Geoff Soon, Managing Director (South Asia), Snowflake

To accelerate the discovery and development of drugs and treatments, many of these firms are already using AI, Machine Learning (ML), and automation. However, for life science organizations using outdated legacy on-premises and cloud database systems, the exploding volume of data poses significant management challenges going forward.

According to Geoff Soon, Managing Director (South Asia) of data cloud platform Snowflake, legacy data warehouses cannot deliver data in a way that enables fast, accurate analyses and insights. This leads to life sciences companies expending precious time gathering, ingesting, cleaning, and organizing the data to make use of AI and ML: “Many healthcare organizations experience challenges with safeguarding and protecting patient information, and maintaining interoperability in the exchange of information from multiple sources. At the time when the world is battling a public health crisis and racing to develop a vaccine, organizations within the sector are realizing the value that a data cloud has to offer.”

Soon in turn offers five ways that life sciences companies can leverage a data cloud platform to drive better decision-making with data.

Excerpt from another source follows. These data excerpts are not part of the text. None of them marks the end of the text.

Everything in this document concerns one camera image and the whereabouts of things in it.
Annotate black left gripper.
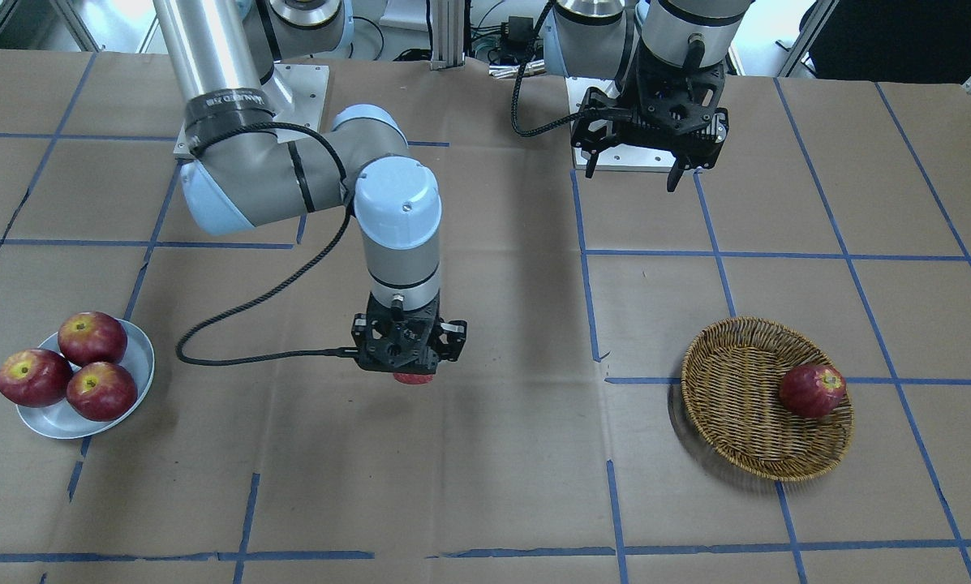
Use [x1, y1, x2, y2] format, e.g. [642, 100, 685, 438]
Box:
[571, 41, 729, 193]

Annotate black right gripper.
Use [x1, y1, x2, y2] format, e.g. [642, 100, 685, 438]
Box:
[351, 293, 467, 375]

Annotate red yellow apple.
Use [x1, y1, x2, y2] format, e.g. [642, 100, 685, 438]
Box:
[393, 372, 434, 385]

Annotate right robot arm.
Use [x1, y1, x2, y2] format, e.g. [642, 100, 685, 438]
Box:
[154, 1, 466, 375]

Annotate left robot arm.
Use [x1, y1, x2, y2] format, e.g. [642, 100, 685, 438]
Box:
[541, 1, 751, 190]

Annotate round wicker basket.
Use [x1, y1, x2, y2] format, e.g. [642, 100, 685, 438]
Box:
[681, 316, 855, 482]

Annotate dark red apple in basket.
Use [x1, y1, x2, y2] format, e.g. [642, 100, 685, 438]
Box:
[778, 363, 846, 420]

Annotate red apple on plate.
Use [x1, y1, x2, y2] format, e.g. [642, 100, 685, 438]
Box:
[0, 348, 74, 408]
[56, 311, 128, 367]
[66, 362, 138, 422]

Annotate light blue plate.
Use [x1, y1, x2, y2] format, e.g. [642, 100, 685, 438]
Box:
[15, 319, 156, 440]

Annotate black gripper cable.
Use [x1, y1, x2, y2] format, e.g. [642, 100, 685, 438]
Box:
[510, 0, 591, 139]
[175, 122, 372, 367]

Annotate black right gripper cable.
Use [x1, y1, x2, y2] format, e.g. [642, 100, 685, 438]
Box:
[175, 122, 372, 367]

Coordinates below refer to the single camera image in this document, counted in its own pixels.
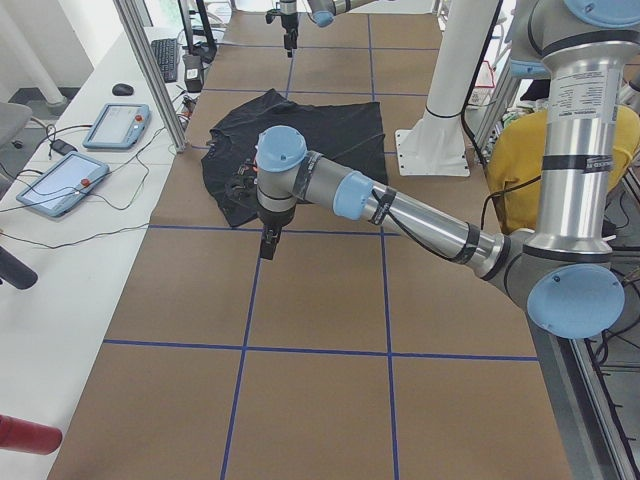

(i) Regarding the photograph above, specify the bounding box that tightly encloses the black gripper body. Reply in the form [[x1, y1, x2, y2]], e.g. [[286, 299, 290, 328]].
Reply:
[[258, 207, 295, 238], [280, 13, 298, 35]]

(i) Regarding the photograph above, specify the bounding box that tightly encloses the black graphic t-shirt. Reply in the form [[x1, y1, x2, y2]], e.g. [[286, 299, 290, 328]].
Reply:
[[201, 88, 390, 229]]

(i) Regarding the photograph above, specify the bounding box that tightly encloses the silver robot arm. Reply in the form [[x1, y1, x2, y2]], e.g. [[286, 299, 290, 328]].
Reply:
[[265, 0, 372, 58], [255, 1, 639, 339]]

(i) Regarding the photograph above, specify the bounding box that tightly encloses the black monitor stand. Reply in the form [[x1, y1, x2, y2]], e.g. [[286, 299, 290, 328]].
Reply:
[[177, 0, 217, 64]]

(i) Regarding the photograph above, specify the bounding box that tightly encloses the black power adapter box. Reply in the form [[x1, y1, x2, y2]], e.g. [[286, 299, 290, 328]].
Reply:
[[182, 54, 204, 93]]

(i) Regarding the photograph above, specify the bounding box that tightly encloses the black keyboard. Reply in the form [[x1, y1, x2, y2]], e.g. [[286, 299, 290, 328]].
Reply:
[[150, 38, 179, 83]]

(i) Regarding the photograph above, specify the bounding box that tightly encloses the black computer mouse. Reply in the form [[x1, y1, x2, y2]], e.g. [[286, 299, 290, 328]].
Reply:
[[111, 83, 135, 97]]

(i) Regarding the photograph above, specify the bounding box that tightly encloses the far blue teach pendant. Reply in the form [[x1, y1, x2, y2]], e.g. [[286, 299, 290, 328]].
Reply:
[[82, 103, 151, 150]]

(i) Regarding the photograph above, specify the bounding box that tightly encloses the blue teach pendant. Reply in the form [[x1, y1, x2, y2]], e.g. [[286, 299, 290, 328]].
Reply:
[[82, 103, 151, 150], [16, 152, 110, 218]]

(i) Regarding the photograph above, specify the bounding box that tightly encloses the near blue teach pendant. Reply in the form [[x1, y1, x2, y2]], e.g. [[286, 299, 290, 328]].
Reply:
[[16, 152, 110, 218]]

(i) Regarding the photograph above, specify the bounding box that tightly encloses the person in yellow shirt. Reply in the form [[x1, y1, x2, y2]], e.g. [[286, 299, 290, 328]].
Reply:
[[486, 106, 639, 234]]

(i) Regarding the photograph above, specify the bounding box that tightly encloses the red bottle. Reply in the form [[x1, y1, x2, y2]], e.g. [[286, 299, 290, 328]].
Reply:
[[1, 415, 63, 455]]

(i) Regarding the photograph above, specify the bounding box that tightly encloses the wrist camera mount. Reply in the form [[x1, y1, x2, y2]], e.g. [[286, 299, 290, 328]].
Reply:
[[265, 9, 281, 24]]

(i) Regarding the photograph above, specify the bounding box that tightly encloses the aluminium frame post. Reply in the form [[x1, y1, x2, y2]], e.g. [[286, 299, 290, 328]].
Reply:
[[113, 0, 187, 153]]

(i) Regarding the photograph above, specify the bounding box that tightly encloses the white camera stand column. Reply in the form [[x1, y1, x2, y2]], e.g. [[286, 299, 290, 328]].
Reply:
[[396, 0, 502, 177]]

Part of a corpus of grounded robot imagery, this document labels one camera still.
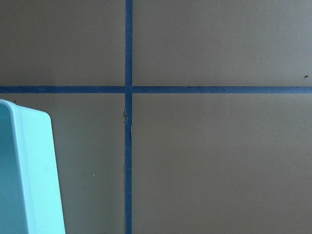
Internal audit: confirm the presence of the light blue plastic bin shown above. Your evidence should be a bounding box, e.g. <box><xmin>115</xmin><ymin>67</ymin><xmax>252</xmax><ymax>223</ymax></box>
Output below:
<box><xmin>0</xmin><ymin>100</ymin><xmax>65</xmax><ymax>234</ymax></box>

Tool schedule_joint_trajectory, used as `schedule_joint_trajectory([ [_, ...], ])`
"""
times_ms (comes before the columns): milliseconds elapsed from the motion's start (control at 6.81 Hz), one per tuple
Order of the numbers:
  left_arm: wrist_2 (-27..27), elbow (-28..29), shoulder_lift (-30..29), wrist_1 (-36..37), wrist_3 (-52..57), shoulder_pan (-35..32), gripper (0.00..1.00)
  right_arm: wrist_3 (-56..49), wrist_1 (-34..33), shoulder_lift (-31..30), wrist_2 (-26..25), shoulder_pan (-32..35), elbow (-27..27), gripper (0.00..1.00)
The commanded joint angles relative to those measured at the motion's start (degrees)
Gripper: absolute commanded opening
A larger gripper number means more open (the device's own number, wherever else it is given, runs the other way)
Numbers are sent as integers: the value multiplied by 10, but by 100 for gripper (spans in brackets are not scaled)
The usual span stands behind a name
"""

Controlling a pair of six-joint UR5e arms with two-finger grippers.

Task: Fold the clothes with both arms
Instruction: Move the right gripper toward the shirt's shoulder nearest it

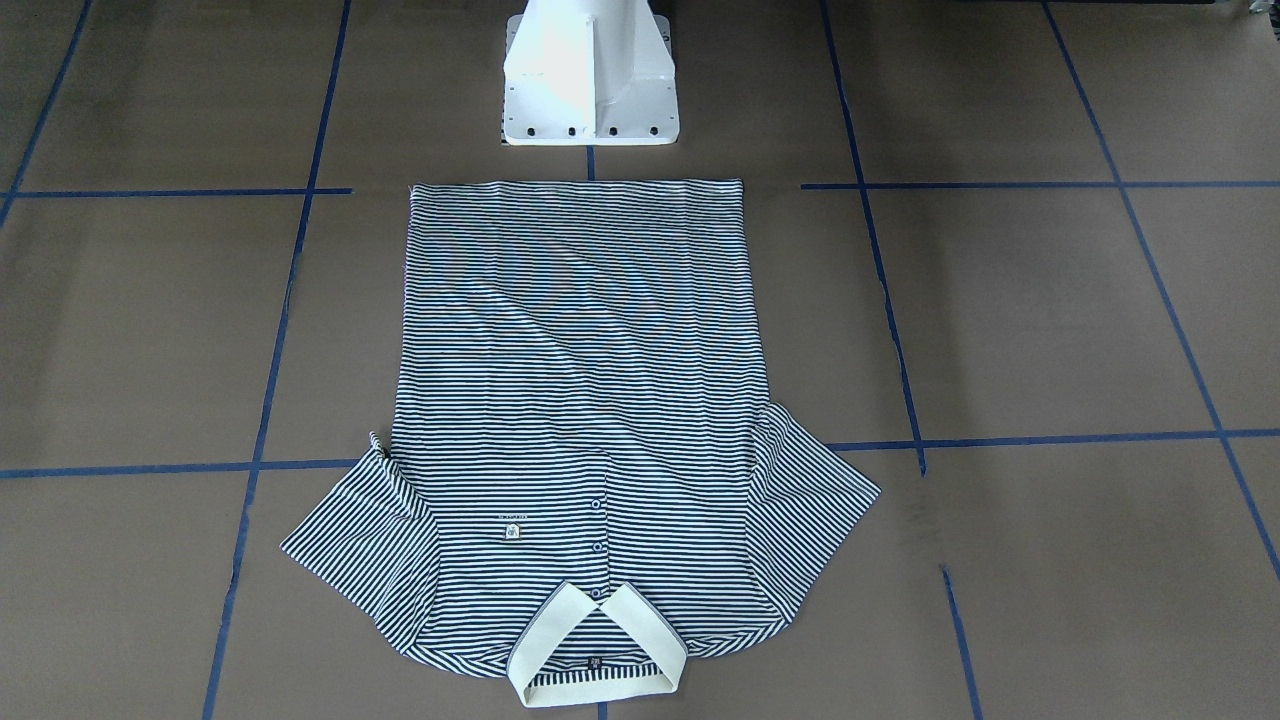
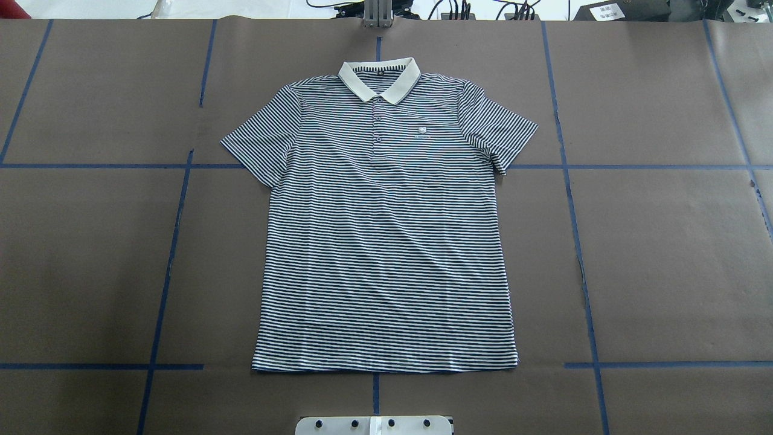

Easily access diverse sets of data

A data cloud can integrate structured and semi-structured data from a variety of sources, including online transaction processing (OLTP) databases, clinical applications and Internet of Medical Things (IoMT) devices, into a centralized repository. From there, data scientists can use automated organization tools to analyze the data more quickly and efficiently.

With a data cloud, data scientists and analytics teams can unlock the insights needed to accelerate innovation at every stage of the product life cycle, from discovery and development to manufacturing and commercialization.

Accelerate data performance

A data cloud platform allows quick and easy processing of information from disparate sources and organizes it into a single location. It has the ability to concurrently run extract-transform-load (ETL) processes and data workloads while servicing data requests from multiple users. This allows teams to have readily available access to self-service analytics and real-time data to make well-informed decisions. Fewer performance lags translate to accelerated innovation and shorter time to market for life-saving products.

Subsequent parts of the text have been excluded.